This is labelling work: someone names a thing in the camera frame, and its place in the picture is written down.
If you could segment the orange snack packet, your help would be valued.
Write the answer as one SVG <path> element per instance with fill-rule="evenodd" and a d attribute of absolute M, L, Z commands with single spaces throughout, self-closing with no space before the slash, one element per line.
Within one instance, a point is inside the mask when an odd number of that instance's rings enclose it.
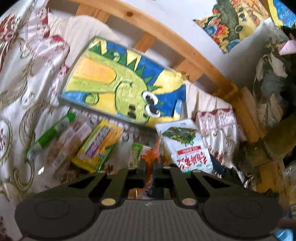
<path fill-rule="evenodd" d="M 153 148 L 138 143 L 132 144 L 131 153 L 129 157 L 129 166 L 138 168 L 140 166 L 140 161 L 144 160 L 145 187 L 134 188 L 130 190 L 128 193 L 129 199 L 146 199 L 147 197 L 151 197 L 151 194 L 149 194 L 149 192 L 152 192 L 153 164 L 155 161 L 161 163 L 161 156 L 159 151 L 160 143 L 161 137 L 158 137 L 157 142 Z"/>

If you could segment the white green seaweed snack bag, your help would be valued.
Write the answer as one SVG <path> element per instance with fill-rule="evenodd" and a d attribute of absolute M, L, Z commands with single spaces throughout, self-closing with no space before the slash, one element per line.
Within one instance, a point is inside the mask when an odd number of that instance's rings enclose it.
<path fill-rule="evenodd" d="M 191 119 L 158 123 L 155 128 L 162 138 L 169 160 L 183 173 L 194 170 L 208 174 L 213 172 L 210 153 Z"/>

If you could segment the yellow green candy pack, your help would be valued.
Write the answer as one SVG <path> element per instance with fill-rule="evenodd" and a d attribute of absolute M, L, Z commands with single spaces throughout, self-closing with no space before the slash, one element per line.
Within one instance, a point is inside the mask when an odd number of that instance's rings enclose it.
<path fill-rule="evenodd" d="M 84 142 L 71 162 L 90 173 L 97 172 L 118 143 L 124 129 L 102 120 Z"/>

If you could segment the clear pastry pack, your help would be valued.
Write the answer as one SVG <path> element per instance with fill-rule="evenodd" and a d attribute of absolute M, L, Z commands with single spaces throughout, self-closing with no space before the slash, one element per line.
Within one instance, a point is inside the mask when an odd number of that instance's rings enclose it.
<path fill-rule="evenodd" d="M 71 160 L 91 134 L 93 126 L 90 120 L 80 117 L 62 132 L 49 150 L 42 174 L 45 181 L 63 184 L 76 179 L 77 171 L 70 167 Z"/>

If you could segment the green white sausage stick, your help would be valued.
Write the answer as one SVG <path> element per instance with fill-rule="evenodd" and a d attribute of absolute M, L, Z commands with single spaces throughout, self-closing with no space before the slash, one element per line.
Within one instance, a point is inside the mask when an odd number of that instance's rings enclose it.
<path fill-rule="evenodd" d="M 28 161 L 34 160 L 34 158 L 62 131 L 64 131 L 70 122 L 76 117 L 75 113 L 68 113 L 52 125 L 46 132 L 38 138 L 38 140 L 33 144 L 33 146 L 27 151 L 26 158 Z"/>

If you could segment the dark blue snack box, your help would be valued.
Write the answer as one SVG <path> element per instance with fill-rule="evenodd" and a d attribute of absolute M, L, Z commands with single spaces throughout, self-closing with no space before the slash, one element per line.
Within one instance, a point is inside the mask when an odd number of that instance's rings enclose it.
<path fill-rule="evenodd" d="M 230 175 L 229 169 L 222 166 L 212 155 L 210 155 L 213 169 L 222 177 L 226 177 L 227 175 Z"/>

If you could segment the gold foil snack bag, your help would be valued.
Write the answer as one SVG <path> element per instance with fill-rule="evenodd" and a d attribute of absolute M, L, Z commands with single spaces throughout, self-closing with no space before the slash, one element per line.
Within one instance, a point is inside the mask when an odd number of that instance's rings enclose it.
<path fill-rule="evenodd" d="M 254 175 L 245 175 L 243 172 L 238 172 L 238 176 L 244 188 L 256 191 L 256 181 Z"/>

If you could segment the grey tray with dinosaur drawing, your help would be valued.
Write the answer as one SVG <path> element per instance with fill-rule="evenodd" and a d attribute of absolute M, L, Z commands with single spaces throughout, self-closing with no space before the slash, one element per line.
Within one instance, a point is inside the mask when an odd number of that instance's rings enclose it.
<path fill-rule="evenodd" d="M 186 86 L 181 73 L 95 36 L 71 66 L 59 97 L 77 107 L 154 127 L 180 119 Z"/>

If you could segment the camouflage fabric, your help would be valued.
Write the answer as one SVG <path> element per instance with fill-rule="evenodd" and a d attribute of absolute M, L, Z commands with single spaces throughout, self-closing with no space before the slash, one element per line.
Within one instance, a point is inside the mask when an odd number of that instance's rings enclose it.
<path fill-rule="evenodd" d="M 295 39 L 272 39 L 256 66 L 253 97 L 260 124 L 273 128 L 295 113 Z"/>

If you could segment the floral satin bed cover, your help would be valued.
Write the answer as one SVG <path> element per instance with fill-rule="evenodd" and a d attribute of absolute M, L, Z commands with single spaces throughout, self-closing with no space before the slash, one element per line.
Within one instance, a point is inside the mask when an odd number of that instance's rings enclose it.
<path fill-rule="evenodd" d="M 71 108 L 60 106 L 59 88 L 70 66 L 70 46 L 50 35 L 47 1 L 1 1 L 1 240 L 19 240 L 14 213 L 29 195 L 58 185 L 45 181 L 47 151 L 27 150 Z"/>

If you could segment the wooden bed headboard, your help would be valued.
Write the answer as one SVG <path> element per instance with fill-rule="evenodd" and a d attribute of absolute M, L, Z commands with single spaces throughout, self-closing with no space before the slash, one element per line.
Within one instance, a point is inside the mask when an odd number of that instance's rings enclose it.
<path fill-rule="evenodd" d="M 107 24 L 121 41 L 191 82 L 230 102 L 249 142 L 264 137 L 251 87 L 264 49 L 264 31 L 224 54 L 188 12 L 171 10 L 172 1 L 50 1 L 58 16 L 88 15 Z"/>

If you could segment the landscape hill drawing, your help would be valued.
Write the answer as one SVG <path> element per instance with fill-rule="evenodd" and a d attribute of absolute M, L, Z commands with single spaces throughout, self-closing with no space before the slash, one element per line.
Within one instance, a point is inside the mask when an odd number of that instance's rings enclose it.
<path fill-rule="evenodd" d="M 260 1 L 217 1 L 212 15 L 193 22 L 200 26 L 219 46 L 229 53 L 242 40 L 250 36 L 269 17 Z"/>

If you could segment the yellow cartoon drawing top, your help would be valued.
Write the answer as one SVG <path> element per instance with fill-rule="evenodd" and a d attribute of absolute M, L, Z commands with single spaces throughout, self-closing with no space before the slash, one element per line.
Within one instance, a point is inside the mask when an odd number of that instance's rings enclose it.
<path fill-rule="evenodd" d="M 272 20 L 280 27 L 295 28 L 296 16 L 282 1 L 268 0 Z"/>

_ _ _ _ _ _ _

[Exercise objective] Reproduce the entries above exactly, without images.

[Result for this exercise]
This is labelling work: someone names a thing in the camera frame, and its place in the picture is written down.
If you could segment the orange snack packet, your help would be valued.
Write the answer as one SVG <path> element per instance with fill-rule="evenodd" and a d attribute of absolute M, L, Z commands with single spaces throughout, self-closing with no space before the slash, one element per line.
Within one instance, a point is inside the mask when an odd number of that instance's rings enclose it.
<path fill-rule="evenodd" d="M 153 148 L 138 143 L 132 144 L 131 153 L 129 157 L 129 166 L 138 168 L 140 166 L 140 161 L 144 160 L 145 187 L 134 188 L 130 190 L 128 193 L 129 199 L 146 199 L 147 197 L 151 197 L 151 194 L 149 194 L 149 192 L 152 192 L 153 164 L 155 161 L 161 163 L 161 156 L 159 151 L 160 143 L 161 137 L 158 137 L 157 142 Z"/>

If you could segment the white green seaweed snack bag, your help would be valued.
Write the answer as one SVG <path> element per instance with fill-rule="evenodd" and a d attribute of absolute M, L, Z commands with single spaces throughout, self-closing with no space before the slash, one element per line.
Within one instance, a point is inside the mask when an odd number of that instance's rings enclose it.
<path fill-rule="evenodd" d="M 191 119 L 158 123 L 155 128 L 162 138 L 169 160 L 183 173 L 194 170 L 208 174 L 213 172 L 210 153 Z"/>

If you could segment the yellow green candy pack, your help would be valued.
Write the answer as one SVG <path> element per instance with fill-rule="evenodd" and a d attribute of absolute M, L, Z commands with single spaces throughout, self-closing with no space before the slash, one element per line.
Within one instance, a point is inside the mask when an odd number of that instance's rings enclose it.
<path fill-rule="evenodd" d="M 84 142 L 71 162 L 90 173 L 97 172 L 118 143 L 124 129 L 102 120 Z"/>

If you could segment the clear pastry pack, your help would be valued.
Write the answer as one SVG <path> element per instance with fill-rule="evenodd" and a d attribute of absolute M, L, Z commands with single spaces throughout, self-closing with no space before the slash, one element per line.
Within one instance, a point is inside the mask when an odd number of that instance's rings enclose it.
<path fill-rule="evenodd" d="M 71 160 L 91 134 L 93 126 L 90 120 L 80 117 L 62 132 L 49 150 L 42 174 L 45 181 L 63 184 L 76 179 L 77 171 L 70 167 Z"/>

If you could segment the green white sausage stick, your help would be valued.
Write the answer as one SVG <path> element per instance with fill-rule="evenodd" and a d attribute of absolute M, L, Z commands with single spaces throughout, self-closing with no space before the slash, one element per line.
Within one instance, a point is inside the mask when an odd number of that instance's rings enclose it.
<path fill-rule="evenodd" d="M 28 161 L 34 160 L 34 158 L 62 131 L 64 131 L 70 122 L 76 117 L 75 113 L 68 113 L 52 125 L 46 132 L 38 138 L 38 140 L 33 144 L 33 146 L 27 151 L 26 158 Z"/>

If you could segment the dark blue snack box, your help would be valued.
Write the answer as one SVG <path> element per instance with fill-rule="evenodd" and a d attribute of absolute M, L, Z commands with single spaces throughout, self-closing with no space before the slash, one element per line.
Within one instance, a point is inside the mask when an odd number of that instance's rings enclose it.
<path fill-rule="evenodd" d="M 230 175 L 229 169 L 222 166 L 212 155 L 210 155 L 213 169 L 222 177 L 226 177 L 227 175 Z"/>

If you could segment the gold foil snack bag, your help would be valued.
Write the answer as one SVG <path> element per instance with fill-rule="evenodd" and a d attribute of absolute M, L, Z commands with single spaces throughout, self-closing with no space before the slash, one element per line.
Within one instance, a point is inside the mask when an odd number of that instance's rings enclose it.
<path fill-rule="evenodd" d="M 254 175 L 245 175 L 243 172 L 238 172 L 238 176 L 244 188 L 256 191 L 256 181 Z"/>

If you could segment the grey tray with dinosaur drawing, your help would be valued.
Write the answer as one SVG <path> element per instance with fill-rule="evenodd" and a d attribute of absolute M, L, Z commands with single spaces throughout, self-closing with no space before the slash, one element per line.
Within one instance, a point is inside the mask when an odd number of that instance's rings enclose it.
<path fill-rule="evenodd" d="M 186 86 L 181 73 L 95 36 L 71 66 L 59 97 L 77 107 L 154 127 L 180 119 Z"/>

If you could segment the camouflage fabric, your help would be valued.
Write the answer as one SVG <path> element per instance with fill-rule="evenodd" and a d attribute of absolute M, L, Z commands with single spaces throughout, self-closing with no space before the slash, one element per line.
Within one instance, a point is inside the mask when an odd number of that instance's rings enclose it.
<path fill-rule="evenodd" d="M 295 39 L 272 39 L 256 66 L 253 97 L 260 124 L 273 128 L 295 113 Z"/>

If you could segment the floral satin bed cover, your help would be valued.
Write the answer as one SVG <path> element per instance with fill-rule="evenodd" and a d attribute of absolute M, L, Z commands with single spaces throughout, self-closing with no space before the slash, one element per line.
Within one instance, a point is inside the mask when an odd number of that instance's rings enclose it.
<path fill-rule="evenodd" d="M 71 108 L 60 106 L 59 88 L 70 66 L 70 46 L 50 35 L 47 1 L 1 1 L 1 240 L 19 240 L 14 213 L 29 195 L 58 185 L 45 181 L 47 151 L 27 150 Z"/>

If you could segment the wooden bed headboard, your help would be valued.
Write the answer as one SVG <path> element per instance with fill-rule="evenodd" and a d attribute of absolute M, L, Z commands with single spaces throughout, self-closing with no space before the slash, one element per line.
Within one instance, a point is inside the mask when an odd number of that instance's rings enclose it.
<path fill-rule="evenodd" d="M 107 24 L 121 41 L 191 82 L 230 102 L 249 142 L 264 137 L 251 87 L 264 49 L 264 31 L 224 54 L 188 12 L 171 10 L 172 1 L 50 1 L 58 16 L 88 15 Z"/>

If you could segment the landscape hill drawing, your help would be valued.
Write the answer as one SVG <path> element per instance with fill-rule="evenodd" and a d attribute of absolute M, L, Z commands with single spaces throughout, self-closing with no space before the slash, one element per line.
Within one instance, a point is inside the mask when an odd number of that instance's rings enclose it.
<path fill-rule="evenodd" d="M 260 1 L 217 1 L 212 15 L 193 22 L 200 26 L 219 46 L 229 53 L 242 40 L 250 36 L 269 17 Z"/>

If you could segment the yellow cartoon drawing top, your help would be valued.
Write the answer as one SVG <path> element per instance with fill-rule="evenodd" and a d attribute of absolute M, L, Z commands with single spaces throughout, self-closing with no space before the slash, one element per line.
Within one instance, a point is inside the mask when an odd number of that instance's rings enclose it.
<path fill-rule="evenodd" d="M 272 20 L 280 27 L 295 28 L 296 16 L 282 1 L 268 0 Z"/>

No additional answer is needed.